Hmm... I think they have a HUGE pile of the grey granite over near me. What would be wrong if it had iron in it? Would that do more than provide some iron to the plants?


----------



## kamikazi (Sep 3, 2010)

not sure, I just know I've read that you want to stay away from rust, metallics, sandstone, and limestone if you don't want them to alter your water chemistry.


----------



## Noahma (Oct 18, 2009)

Yea, I figured sanstone and limestone would raise my hardness. Just to be safe, I will stick with grey granite. Now to find some root wood to add to the piece I have lol.


----------



## BruceF (Aug 5, 2011)

Just drive to Golden and then take 6th avenue into the hills. There are lots of places to stop and literally tons of rock. Most of it is fine to use. It's free and it is fun to do too.


----------



## Noahma (Oct 18, 2009)

BruceF said:


> Just drive to Golden and then take 6th avenue into the hills. There are lots of places to stop and literally tons of rock. Most of it is fine to use. It's free and it is fun to do too.

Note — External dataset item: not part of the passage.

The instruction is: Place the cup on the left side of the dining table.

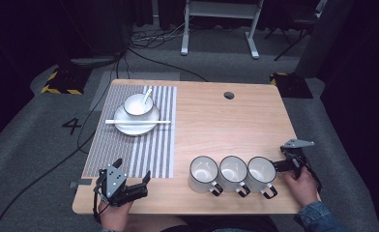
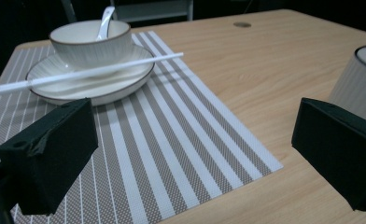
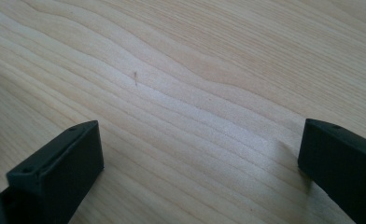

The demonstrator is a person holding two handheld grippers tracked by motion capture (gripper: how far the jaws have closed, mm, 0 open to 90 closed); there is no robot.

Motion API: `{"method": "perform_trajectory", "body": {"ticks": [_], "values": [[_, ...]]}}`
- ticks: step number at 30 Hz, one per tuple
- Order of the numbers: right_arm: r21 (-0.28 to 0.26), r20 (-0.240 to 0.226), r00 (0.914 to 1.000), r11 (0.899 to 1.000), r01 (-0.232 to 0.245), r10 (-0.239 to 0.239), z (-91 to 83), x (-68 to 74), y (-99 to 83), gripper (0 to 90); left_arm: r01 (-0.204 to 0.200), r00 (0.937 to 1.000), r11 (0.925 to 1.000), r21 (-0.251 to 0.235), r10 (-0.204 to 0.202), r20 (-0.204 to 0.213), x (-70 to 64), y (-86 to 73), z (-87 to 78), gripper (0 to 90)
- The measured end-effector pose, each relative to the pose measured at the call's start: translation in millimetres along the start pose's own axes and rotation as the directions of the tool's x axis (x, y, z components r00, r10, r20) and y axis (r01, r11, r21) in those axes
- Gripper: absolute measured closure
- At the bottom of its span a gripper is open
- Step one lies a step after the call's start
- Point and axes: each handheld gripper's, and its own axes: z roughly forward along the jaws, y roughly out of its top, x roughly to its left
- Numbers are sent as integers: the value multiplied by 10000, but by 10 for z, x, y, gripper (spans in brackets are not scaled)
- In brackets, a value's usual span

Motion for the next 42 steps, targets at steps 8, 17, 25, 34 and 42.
{"method": "perform_trajectory", "body": {"ticks": [8, 17, 25, 34, 42], "values": [[-4, -18, 10000, 10000, 41, -41, 2, -1, 2, 2, 501, 9976, 9985, -226, -489, 495, -4, 45, -17, 7], [30, -55, 10000, 10000, 2, -2, 3, 2, 8, 2, -20, 9960, 9990, 441, -19, 888, -171, 171, 166, 7], [8, -45, 10000, 10000, -28, 28, 6, 5, 9, 2, -707, 9842, 9953, 660, 588, 1669, -477, 348, 336, 7], [9, -54, 10000, 10000, -27, 27, 6, 5, 9, 2, -1200, 9599, 9894, 822, 945, 2639, -801, 504, 454, 7], [14, -53, 10000, 10000, -22, 22, 6, 5, 9, 2, -1427, 9392, 9840, 1063, 1007, 3283, -975, 517, 508, 6]]}}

I had thought of doing that, right along the river? Maybe tomorrow I will be doing a bit of a trip lol


----------



## ZLogic (Aug 7, 2011)

We have a Pioneer Sand out here in Denver, CO. That's where I got this red"slate"


----------



## BruceF (Aug 5, 2011)

Yeah by the river and under the cliffs. Just remember to watch out for falling rocks!!


----------



## Noahma (Oct 18, 2009)

ZLogic said:


> We have a Pioneer Sand out here in Denver, CO. That's where I got this red"slate"


lol I am not to far from you then ;p I am just about 15 min. north in northglenn, there is a pioneer just about 1-1.5 miles from me.


----------



## Noahma (Oct 18, 2009)

BruceF said:


> Yeah by the river and under the cliffs. Just remember to watch out for falling rocks!!

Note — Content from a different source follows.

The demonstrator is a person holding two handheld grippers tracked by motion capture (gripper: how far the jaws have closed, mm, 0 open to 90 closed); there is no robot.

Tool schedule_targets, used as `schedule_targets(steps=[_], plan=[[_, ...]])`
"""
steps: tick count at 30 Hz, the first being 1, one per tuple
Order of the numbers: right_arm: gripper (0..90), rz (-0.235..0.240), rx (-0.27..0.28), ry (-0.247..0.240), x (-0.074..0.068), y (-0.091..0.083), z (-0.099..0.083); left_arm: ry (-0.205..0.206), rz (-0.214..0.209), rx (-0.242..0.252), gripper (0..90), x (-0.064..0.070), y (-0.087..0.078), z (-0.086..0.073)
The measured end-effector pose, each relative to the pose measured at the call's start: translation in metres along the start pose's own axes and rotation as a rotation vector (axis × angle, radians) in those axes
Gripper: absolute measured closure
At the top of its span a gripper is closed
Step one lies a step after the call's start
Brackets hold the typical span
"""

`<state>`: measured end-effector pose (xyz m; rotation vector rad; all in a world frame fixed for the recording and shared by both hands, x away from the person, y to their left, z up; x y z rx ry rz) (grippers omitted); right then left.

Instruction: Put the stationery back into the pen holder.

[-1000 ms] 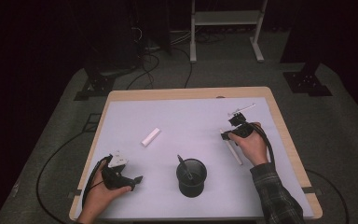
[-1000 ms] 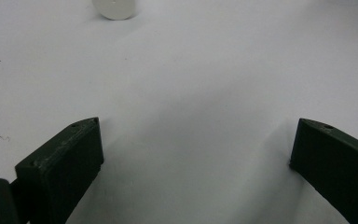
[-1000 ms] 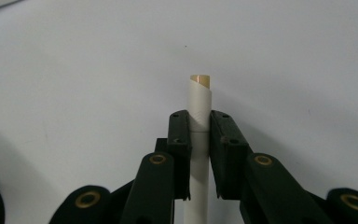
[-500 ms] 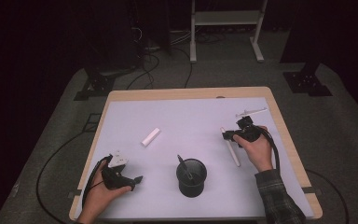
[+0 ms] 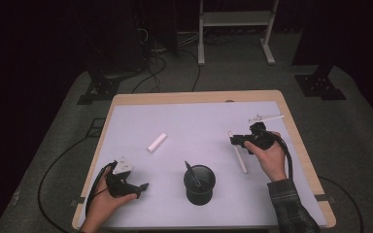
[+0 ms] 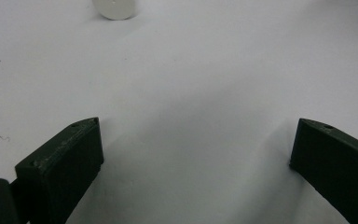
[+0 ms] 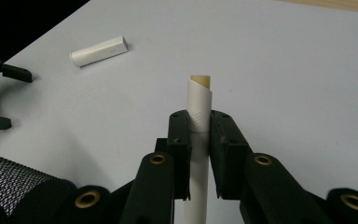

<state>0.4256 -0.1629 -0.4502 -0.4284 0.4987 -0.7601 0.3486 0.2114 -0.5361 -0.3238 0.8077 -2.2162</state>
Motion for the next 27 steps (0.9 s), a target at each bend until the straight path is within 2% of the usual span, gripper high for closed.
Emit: schedule_targets(steps=[4,11,27], plan=[[78.2,0.018,0.008,-0.017,-0.005,0.0,0.001,0.0,0.0,0.0,1.6,0.0,0.0,0.0],[78.3,0.051,0.035,-0.016,-0.014,-0.006,0.005,-0.003,0.0,0.002,1.6,0.0,0.0,0.0],[78.2,0.084,0.095,-0.058,-0.032,-0.019,0.018,-0.001,0.0,0.002,1.6,0.0,0.0,0.0]])
Point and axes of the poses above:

I am going to make a trip tomorrow I think, I have some time after the cat goes to the vet lol


----------



## HypnoticAquatic (Feb 17, 2010)

noah what type of rocks or layout are u looking for? smooth granite like boulders or some lace rock to make caves an tunnels? id really tell ya to check out paulino gardens thats where i like to go


----------



## Noahma (Oct 18, 2009)

HypnoticAquatic said:


> noah what type of rocks or layout are u looking for? smooth granite like boulders or some lace rock to make caves an tunnels? id really tell ya to check out paulino gardens thats where i like to go


Something grey, does not have to be smooth, but I love striations within the rock. 

I also have a nice piece of driftwood that is already in the tank that I am going to incorporating into the scape. I am going to have to do this not only on the cheap, but with the fish still in tank, or removed for a minimal amount of time. The current substrate is like the red florite.


----------



## 150EH (Dec 6, 2004)

The http://www.thedriftwoodstore.com/ has some nice rocks for a tank that size.


----------



## Noahma (Oct 18, 2009)

150EH said:


> The http://www.thedriftwoodstore.com/ has some nice rocks for a tank that size.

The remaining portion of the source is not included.